Ивар Бескостный выслушал мой перевод, хмуро переводя взгляд с меня на короля.
– Ты уверен, что перевел все правильно? – спросил он затем.
– Естественно, я перевел правильно, – ответил я, застигнутый врасплох неожиданным вопросом.
– А я что-то сомневаюсь. Иначе не возникло бы подобной ситуации.
– Но ты собственными ушами слышал каждое слово…
Не успел я договорить, как огромный кулак Ивара Бескостного врезался мне в лицо. Я повалился в траву. Боль пронзила меня стрелой, когда он впридачу хорошенько пнул меня в бок.
– Ах ты, тщеславный засранец! – прошипел он на скандинавском языке. – Неужели ты возомнил, что лучше меня? Лучше сына Рагнара Лодброка? Как ты мог такое вообразить?!
Тогда я впервые стал свидетелем удивительной способности Ивара Бескостного аккумулировать гнев и спустя некоторое время направлять скопившуюся энергию негодования на посторонний объект. Унижение во время обряда крещения пробудило в нем ярость. Разочарование из-за невозможности захватить столь крупный город, как Эофорвик, подпитывало его гнев. Ощущение собственной ущербности перед лицом ушедшей римской цивилизации вынесло скопившуюся ярость на поверхность, и, наконец, возмущение Эллы довело Ивара Бескостного до исступления.
Рыжебородый ярл прижал мне грудь коленом, склонился надо мной и принялся кулаками отделывать мне лицо. Его руки сновали вверх-вниз, как у жнеца в период страды. Моя голова болталась из стороны в сторону от ударов, я ощущал кожей теплую влажную кровь, перед глазами у меня мелькали красные брызги, летевшие на одежду ярла, маячил серебряный крест на его шее. Звуки постепенно становились глуше и слабее, движения замедлялись, фигура передо мной темнела и расплывалась, пока не исчезла вовсе. Боль долго не унималась, лишь спустя некоторое время я понял, что Ивар Бескостный перестал меня колотить.
Два человека смотрели на меня с совершенно разными выражениями на лице.
– Перестань наказывать своего переводчика, – сказал король Элла. – Ясное дело, что здесь идет речь о недоразумении. – Он наклонился к Ивару и повторил последнее слово громко и отчетливо, будто его собеседник был туговат на ухо: – О не-до-ра-зу-ме-нии!
Лицо рыжебородого ярла взмокло от пота.

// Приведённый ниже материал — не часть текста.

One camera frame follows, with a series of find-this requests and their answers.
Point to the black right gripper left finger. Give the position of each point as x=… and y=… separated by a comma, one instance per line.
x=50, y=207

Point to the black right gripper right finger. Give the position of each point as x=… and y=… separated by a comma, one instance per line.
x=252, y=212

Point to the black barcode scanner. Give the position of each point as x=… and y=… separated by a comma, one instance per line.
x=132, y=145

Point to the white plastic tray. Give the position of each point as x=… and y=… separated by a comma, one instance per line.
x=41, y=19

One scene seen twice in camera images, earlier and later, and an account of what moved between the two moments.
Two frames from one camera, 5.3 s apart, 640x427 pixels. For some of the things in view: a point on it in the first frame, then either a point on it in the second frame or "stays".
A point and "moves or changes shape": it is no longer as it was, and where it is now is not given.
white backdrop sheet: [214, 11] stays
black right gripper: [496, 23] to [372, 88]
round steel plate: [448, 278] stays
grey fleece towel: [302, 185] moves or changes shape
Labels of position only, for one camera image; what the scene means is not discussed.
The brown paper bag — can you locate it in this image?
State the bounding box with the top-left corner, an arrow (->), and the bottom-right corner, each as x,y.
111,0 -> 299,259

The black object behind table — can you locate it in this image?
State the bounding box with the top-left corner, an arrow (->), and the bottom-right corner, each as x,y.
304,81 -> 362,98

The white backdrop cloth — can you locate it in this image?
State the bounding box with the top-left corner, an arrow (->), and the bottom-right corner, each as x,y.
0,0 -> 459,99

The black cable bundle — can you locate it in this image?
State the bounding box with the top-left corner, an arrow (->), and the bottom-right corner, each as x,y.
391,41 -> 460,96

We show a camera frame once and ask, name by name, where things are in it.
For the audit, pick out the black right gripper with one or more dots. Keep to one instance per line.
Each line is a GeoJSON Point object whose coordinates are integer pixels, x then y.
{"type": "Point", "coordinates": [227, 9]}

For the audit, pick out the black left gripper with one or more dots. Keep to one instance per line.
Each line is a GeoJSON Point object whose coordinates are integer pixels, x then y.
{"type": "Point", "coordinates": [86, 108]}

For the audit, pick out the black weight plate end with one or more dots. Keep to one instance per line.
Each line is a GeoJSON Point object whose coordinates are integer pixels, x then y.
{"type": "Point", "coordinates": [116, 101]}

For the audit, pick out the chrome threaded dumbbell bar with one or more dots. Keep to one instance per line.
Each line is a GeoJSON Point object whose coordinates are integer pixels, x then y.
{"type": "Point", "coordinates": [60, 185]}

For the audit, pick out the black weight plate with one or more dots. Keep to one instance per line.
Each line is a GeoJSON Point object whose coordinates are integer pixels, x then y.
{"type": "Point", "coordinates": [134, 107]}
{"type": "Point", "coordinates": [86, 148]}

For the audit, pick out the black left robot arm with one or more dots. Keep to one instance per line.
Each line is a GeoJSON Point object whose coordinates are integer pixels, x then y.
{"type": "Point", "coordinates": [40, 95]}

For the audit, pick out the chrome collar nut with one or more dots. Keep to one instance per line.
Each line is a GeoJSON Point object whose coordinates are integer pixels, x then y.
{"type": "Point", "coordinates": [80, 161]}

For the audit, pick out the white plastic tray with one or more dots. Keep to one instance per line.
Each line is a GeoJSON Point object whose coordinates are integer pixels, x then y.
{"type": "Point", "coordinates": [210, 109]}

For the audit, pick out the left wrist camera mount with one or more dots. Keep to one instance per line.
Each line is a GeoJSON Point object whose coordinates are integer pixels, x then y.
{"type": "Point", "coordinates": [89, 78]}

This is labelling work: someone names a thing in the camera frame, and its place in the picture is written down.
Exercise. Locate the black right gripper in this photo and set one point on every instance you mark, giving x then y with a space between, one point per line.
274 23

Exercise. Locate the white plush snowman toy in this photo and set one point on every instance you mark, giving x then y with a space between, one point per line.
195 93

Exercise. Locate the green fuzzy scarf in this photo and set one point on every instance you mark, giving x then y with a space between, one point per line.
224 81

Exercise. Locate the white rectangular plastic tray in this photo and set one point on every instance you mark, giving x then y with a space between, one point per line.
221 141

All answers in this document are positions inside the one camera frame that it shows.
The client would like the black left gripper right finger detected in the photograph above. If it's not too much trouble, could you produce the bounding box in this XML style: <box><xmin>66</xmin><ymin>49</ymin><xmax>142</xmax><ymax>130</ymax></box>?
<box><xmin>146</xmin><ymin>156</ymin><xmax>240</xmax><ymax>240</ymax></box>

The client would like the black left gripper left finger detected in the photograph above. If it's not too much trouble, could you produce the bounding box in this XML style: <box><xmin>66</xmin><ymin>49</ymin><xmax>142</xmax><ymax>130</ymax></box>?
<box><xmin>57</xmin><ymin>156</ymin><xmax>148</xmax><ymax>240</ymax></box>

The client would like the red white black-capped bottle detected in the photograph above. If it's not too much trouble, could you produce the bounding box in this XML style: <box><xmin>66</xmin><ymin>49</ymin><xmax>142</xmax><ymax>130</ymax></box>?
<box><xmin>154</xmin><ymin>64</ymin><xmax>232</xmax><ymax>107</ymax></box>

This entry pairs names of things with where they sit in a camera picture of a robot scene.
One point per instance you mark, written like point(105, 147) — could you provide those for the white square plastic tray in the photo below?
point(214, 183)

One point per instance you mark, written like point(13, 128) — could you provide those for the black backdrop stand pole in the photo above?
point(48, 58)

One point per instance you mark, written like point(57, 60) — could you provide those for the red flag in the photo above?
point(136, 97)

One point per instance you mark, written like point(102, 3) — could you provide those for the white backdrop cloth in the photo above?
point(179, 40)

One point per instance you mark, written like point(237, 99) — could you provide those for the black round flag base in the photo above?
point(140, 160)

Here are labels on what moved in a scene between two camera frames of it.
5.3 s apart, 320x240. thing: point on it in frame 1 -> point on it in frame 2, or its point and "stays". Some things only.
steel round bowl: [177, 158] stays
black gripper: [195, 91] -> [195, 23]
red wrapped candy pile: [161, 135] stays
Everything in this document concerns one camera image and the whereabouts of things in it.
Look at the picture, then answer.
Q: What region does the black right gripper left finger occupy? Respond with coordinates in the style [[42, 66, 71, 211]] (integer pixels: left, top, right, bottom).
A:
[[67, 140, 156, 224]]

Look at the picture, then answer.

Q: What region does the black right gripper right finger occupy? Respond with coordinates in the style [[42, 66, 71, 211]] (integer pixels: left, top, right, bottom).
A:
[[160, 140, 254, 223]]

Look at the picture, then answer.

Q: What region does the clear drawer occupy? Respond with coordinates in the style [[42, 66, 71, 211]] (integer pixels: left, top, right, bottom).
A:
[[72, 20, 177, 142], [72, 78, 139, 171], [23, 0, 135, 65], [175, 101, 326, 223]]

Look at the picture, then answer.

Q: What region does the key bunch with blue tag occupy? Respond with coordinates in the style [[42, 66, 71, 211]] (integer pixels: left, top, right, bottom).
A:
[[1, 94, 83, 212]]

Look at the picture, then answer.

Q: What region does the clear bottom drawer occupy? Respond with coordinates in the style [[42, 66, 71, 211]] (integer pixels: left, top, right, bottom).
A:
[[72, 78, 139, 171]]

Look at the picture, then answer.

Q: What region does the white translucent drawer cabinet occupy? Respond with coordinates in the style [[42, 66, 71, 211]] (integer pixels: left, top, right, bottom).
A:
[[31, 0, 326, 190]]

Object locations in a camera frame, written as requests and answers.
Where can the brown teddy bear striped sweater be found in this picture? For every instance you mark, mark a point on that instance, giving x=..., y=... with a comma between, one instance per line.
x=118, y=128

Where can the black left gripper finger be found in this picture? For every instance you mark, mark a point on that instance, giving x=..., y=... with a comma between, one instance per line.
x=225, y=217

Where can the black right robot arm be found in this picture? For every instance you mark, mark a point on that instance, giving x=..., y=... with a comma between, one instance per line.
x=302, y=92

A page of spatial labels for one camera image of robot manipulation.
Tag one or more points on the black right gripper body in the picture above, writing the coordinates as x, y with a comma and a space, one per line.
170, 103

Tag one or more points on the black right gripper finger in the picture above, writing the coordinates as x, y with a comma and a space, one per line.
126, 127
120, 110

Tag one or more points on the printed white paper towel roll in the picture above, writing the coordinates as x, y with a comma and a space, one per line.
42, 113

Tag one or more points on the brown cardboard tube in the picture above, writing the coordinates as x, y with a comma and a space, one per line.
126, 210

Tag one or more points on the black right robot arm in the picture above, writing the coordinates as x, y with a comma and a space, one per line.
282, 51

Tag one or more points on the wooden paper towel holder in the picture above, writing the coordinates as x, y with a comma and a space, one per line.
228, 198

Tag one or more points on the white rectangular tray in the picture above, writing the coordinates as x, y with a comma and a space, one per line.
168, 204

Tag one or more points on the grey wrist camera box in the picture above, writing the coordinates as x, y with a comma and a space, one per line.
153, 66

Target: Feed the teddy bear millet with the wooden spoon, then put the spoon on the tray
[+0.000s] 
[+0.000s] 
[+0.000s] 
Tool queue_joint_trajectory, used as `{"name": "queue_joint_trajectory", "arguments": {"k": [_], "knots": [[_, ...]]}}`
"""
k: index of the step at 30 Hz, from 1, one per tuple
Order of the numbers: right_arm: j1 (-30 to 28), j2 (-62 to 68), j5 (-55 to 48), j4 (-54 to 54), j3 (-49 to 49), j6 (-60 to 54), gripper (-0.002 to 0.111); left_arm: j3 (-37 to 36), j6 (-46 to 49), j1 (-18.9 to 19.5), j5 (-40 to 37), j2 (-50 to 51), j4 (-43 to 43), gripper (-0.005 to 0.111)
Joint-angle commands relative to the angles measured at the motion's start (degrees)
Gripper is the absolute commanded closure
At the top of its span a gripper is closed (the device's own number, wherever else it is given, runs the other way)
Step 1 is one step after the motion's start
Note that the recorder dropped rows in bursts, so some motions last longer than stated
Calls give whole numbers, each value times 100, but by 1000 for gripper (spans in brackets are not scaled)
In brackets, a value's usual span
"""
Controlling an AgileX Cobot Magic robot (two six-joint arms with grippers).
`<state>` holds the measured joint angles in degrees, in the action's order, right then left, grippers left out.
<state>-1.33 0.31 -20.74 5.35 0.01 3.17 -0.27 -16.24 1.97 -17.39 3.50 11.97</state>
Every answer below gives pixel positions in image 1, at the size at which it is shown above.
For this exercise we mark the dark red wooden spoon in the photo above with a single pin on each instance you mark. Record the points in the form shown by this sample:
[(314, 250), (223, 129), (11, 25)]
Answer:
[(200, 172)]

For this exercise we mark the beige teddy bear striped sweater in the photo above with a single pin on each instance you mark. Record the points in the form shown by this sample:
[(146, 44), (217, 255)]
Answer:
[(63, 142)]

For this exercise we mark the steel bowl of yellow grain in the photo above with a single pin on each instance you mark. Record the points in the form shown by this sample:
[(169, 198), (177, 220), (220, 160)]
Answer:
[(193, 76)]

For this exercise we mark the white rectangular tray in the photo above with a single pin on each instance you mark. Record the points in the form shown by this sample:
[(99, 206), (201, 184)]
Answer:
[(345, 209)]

Он тяжело дышал.
Наконец он осознал, что пытался донести до него король Элла, и его ледяные синие глаза засияли триумфальным блеском. Он тут же склонил голову, чтобы никто не заметил его радости.
– Досточтимый король, – нерешительно проговорил он на языке саксов, намеренно коверкая слова. – Вы добры, невероятно добры.
Несмотря на кочноязычие, король Элла понял и сразу преисполнился осознанием собственного благородства и значимости. Он вытянул вперед руку и благосклонно положил ее на склонившуюся перед ним рыжую голову.
Последнее, что я увидел, прежде чем погрузиться во мрак, была плутоватая улыбка Ивара Бескостного.